Exercise description ▸ Word for word, set down the listing that appears after this line.

Collected material ▸

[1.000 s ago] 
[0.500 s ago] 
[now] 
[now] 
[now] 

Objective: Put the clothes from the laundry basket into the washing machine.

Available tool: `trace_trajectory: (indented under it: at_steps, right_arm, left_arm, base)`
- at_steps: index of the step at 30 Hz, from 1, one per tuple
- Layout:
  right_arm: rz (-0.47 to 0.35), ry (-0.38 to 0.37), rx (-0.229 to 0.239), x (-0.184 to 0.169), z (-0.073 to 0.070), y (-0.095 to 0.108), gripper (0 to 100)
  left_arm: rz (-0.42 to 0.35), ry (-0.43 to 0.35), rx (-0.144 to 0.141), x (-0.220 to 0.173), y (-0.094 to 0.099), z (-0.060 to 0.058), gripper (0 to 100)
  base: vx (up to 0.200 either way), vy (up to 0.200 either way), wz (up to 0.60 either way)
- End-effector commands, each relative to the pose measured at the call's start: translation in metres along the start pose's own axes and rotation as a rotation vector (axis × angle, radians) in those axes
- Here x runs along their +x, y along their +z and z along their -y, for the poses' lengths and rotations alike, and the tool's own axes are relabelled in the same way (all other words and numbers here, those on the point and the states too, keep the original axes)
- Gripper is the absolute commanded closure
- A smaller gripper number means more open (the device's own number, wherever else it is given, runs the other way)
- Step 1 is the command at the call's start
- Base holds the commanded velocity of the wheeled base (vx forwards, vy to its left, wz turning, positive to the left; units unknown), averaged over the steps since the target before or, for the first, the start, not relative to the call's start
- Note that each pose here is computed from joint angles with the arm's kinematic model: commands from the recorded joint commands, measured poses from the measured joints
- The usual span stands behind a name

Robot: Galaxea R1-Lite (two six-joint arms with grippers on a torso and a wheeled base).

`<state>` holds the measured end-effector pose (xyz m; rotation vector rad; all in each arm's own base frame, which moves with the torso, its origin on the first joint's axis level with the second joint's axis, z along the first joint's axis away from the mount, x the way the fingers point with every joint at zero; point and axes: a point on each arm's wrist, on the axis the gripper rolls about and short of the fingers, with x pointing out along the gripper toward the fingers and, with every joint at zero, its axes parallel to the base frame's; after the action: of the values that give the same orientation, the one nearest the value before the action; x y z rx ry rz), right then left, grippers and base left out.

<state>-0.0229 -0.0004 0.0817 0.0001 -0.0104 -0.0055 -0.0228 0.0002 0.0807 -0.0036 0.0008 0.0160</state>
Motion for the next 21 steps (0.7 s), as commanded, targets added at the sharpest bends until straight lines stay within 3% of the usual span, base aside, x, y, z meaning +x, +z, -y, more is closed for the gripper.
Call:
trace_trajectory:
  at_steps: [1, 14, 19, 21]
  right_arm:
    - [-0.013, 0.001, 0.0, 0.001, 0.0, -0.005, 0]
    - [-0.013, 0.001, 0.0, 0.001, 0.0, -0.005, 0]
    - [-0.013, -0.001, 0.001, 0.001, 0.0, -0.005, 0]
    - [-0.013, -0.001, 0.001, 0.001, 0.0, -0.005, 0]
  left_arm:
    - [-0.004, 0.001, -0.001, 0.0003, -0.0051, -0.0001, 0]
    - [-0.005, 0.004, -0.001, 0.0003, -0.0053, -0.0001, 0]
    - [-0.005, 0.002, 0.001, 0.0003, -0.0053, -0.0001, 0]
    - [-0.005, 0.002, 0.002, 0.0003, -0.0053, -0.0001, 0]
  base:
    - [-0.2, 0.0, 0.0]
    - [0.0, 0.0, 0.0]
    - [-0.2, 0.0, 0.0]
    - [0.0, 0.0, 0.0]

Answer section ▸
[1.000 s ago] 
[0.500 s ago] 
[now] 
[now] 
[now] 

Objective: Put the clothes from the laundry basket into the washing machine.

Available tool: `trace_trajectory: (indented under it: at_steps, right_arm, left_arm, base)`
- at_steps: index of the step at 30 Hz, from 1, one per tuple
- Layout:
  right_arm: rz (-0.47 to 0.35), ry (-0.38 to 0.37), rx (-0.229 to 0.239), x (-0.184 to 0.169), z (-0.073 to 0.070), y (-0.095 to 0.108), gripper (0 to 100)
  left_arm: rz (-0.42 to 0.35), ry (-0.43 to 0.35), rx (-0.144 to 0.141), x (-0.220 to 0.173), y (-0.094 to 0.099), z (-0.060 to 0.058), gripper (0 to 100)
  base: vx (up to 0.200 either way), vy (up to 0.200 either way), wz (up to 0.60 either way)
- End-effector commands, each relative to the pose measured at the call's start: translation in metres along the start pose's own axes and rotation as a rotation vector (axis × angle, radians) in those axes
- Here x runs along their +x, y along their +z and z along their -y, for the poses' lengths and rotations alike, and the tool's own axes are relabelled in the same way (all other words and numbers here, those on the point and the states too, keep the original axes)
- Gripper is the absolute commanded closure
- A smaller gripper number means more open (the device's own number, wherever else it is given, runs the other way)
- Step 1 is the command at the call's start
- Base holds the commanded velocity of the wheeled base (vx forwards, vy to its left, wz turning, positive to the left; units unknown), averaged over the steps since the target before or, for the first, the start, not relative to the call's start
- Note that each pose here is computed from joint angles with the arm's kinematic model: commands from the recorded joint commands, measured poses from the measured joints
- The usual span stands behind a name

Robot: Galaxea R1-Lite (two six-joint arms with grippers on a torso and a wheeled base).

`<state>` holds the measured end-effector pose (xyz m; rotation vector rad; all in each arm's own base frame, which moves with the torso, its origin on the first joint's axis level with the second joint's axis, z along the first joint's axis away from the mount, x the way the fingers point with every joint at zero; point and axes: a point on each arm's wrist, on the axis the gripper rolls about and short of the fingers, with x pointing out along the gripper toward the fingers and, with every joint at zero, its axes parallel to the base frame's; after the action: of the values that give the same orientation, the one nearest the value before the action; x y z rx ry rz), right then left, grippers and base left out.

<state>-0.0229 -0.0004 0.0817 0.0001 -0.0104 -0.0055 -0.0228 0.0002 0.0807 -0.0036 0.0008 0.0160</state>
Motion for the next 21 steps (0.7 s), as commanded, targets added at the sharpest bends until straight lines stay within 3% of the usual span, base aside, x, y, z meaning +x, +z, -y, more is closed for the gripper.
Call:
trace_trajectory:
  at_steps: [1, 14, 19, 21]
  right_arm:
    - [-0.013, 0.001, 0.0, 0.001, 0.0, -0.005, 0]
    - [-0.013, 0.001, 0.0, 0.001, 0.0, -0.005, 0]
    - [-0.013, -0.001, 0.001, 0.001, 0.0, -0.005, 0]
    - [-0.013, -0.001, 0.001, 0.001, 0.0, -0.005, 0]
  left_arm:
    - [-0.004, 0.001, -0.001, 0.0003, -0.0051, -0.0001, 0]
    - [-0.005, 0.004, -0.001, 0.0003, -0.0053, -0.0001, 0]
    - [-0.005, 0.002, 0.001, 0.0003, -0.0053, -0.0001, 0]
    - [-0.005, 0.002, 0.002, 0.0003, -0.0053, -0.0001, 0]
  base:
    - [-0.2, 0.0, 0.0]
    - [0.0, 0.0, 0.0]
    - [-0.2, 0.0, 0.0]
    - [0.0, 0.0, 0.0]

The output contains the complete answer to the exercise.